◆ **EXERCISE BRIEF**:
What is needed is every line of the data that includes the word "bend". Please copy each one.

◆ **PROVIDED ENTRIES**:

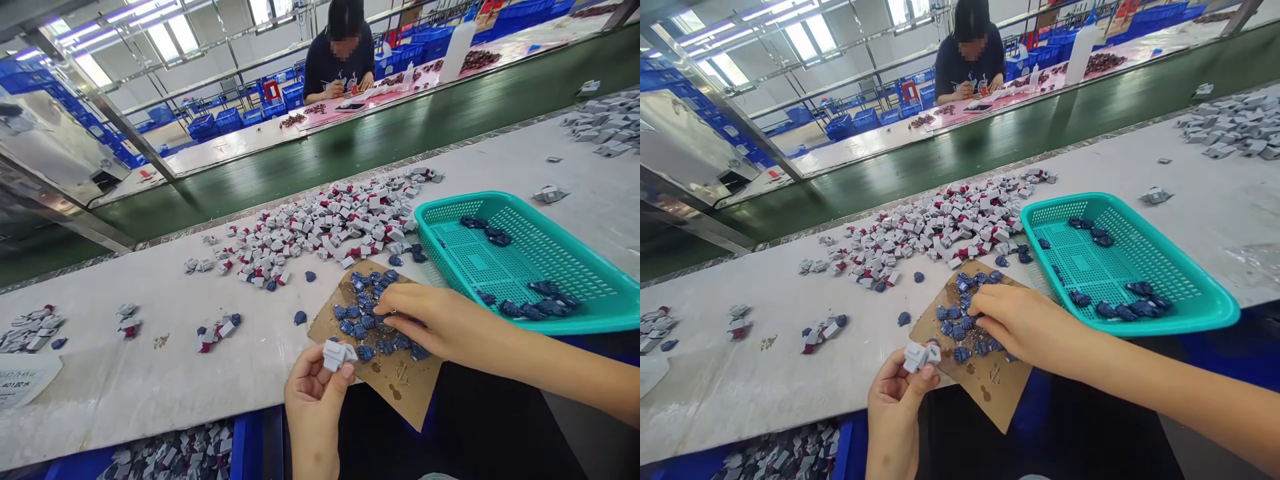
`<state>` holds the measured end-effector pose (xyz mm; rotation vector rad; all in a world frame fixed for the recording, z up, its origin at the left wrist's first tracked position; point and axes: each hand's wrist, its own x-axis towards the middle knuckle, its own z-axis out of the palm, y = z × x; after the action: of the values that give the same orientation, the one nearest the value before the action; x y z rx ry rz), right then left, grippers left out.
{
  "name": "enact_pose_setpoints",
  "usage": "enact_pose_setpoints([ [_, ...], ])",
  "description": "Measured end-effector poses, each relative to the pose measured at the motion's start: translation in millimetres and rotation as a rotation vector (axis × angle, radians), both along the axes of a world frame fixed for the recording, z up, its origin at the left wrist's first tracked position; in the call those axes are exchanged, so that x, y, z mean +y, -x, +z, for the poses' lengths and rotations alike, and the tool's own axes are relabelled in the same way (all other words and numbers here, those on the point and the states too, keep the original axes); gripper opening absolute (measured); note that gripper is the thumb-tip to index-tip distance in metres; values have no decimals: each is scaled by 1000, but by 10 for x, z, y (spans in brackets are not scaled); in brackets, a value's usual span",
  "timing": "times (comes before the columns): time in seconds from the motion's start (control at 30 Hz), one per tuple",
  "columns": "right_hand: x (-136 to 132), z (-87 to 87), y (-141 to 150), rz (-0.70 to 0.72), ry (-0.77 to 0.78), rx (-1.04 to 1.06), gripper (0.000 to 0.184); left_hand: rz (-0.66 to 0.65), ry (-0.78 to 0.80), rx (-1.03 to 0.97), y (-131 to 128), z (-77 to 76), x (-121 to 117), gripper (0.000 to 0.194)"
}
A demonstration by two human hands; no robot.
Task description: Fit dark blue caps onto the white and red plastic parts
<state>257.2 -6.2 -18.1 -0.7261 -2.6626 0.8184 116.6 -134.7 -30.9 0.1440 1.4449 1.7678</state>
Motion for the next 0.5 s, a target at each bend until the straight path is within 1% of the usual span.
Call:
enact_pose_setpoints([
  [0.03,-29,76,2,-41,114,45,16,-12,-16,-9,-37,0,5,25],
  [0.1,-108,201,13,-121,334,123,17,-36,-46,-30,-100,0,8,24],
  [0.13,-151,243,21,-143,411,150,19,-48,-58,-39,-124,1,7,24],
  [0.17,-192,269,28,-149,455,167,19,-57,-68,-44,-144,4,6,24],
  [0.23,-256,285,37,-136,469,180,17,-68,-80,-44,-168,13,2,25],
  [0.3,-290,276,34,-109,437,182,15,-69,-80,-40,-177,29,0,26],
  [0.5,-291,294,-11,3,364,213,10,-81,-91,-17,-206,96,8,23],
])
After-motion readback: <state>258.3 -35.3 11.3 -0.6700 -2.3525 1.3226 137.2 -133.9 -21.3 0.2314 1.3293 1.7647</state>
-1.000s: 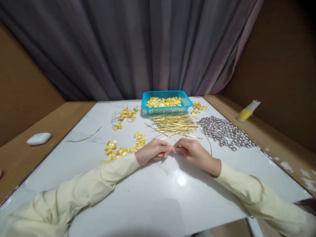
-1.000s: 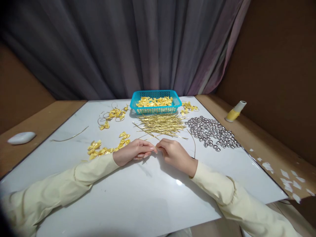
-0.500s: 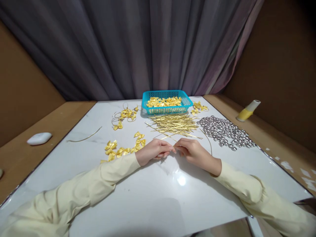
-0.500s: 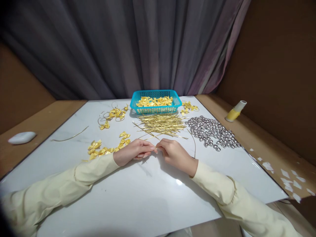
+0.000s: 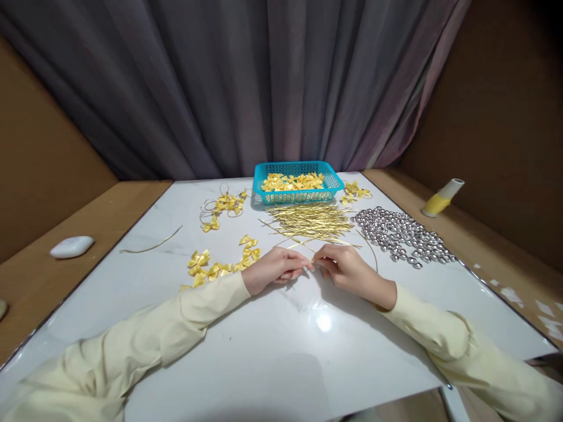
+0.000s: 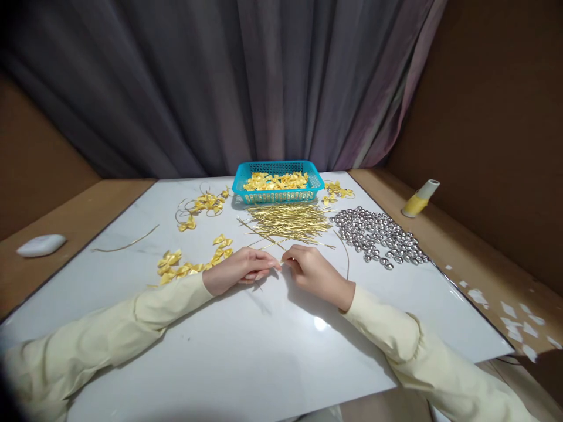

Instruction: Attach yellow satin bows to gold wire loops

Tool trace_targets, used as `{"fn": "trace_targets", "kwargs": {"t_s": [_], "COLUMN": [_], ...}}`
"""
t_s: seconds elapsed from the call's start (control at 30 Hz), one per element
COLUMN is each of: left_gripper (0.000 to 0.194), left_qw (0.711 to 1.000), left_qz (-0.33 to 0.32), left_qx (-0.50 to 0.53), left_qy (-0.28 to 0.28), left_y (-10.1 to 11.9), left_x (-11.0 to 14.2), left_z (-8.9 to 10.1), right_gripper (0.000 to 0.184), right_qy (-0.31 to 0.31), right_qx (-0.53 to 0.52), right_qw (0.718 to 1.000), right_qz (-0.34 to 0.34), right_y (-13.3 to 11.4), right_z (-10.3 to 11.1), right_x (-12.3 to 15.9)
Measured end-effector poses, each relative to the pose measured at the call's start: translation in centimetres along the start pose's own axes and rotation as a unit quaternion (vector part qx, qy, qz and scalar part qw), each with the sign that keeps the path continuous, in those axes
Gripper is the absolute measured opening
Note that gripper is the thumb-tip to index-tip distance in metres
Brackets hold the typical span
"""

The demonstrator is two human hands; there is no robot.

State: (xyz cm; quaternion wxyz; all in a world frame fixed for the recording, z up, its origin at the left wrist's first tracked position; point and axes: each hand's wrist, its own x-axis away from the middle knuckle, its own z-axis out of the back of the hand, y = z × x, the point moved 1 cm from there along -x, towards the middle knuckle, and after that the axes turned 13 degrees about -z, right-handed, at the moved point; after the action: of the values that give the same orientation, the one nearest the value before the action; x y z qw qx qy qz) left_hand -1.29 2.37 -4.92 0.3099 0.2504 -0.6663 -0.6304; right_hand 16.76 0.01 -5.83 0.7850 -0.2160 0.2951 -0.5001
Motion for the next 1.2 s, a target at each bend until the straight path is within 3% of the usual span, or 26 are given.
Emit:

◆ **REPLY TO THE EXERCISE**:
Motion for the next 0.5 s, a target at each bend until the straight path is within 1% of the usual span.
Motion for the next 1.2 s, a target at each bend until the straight path is within 3% of the usual span, or 26 are given.

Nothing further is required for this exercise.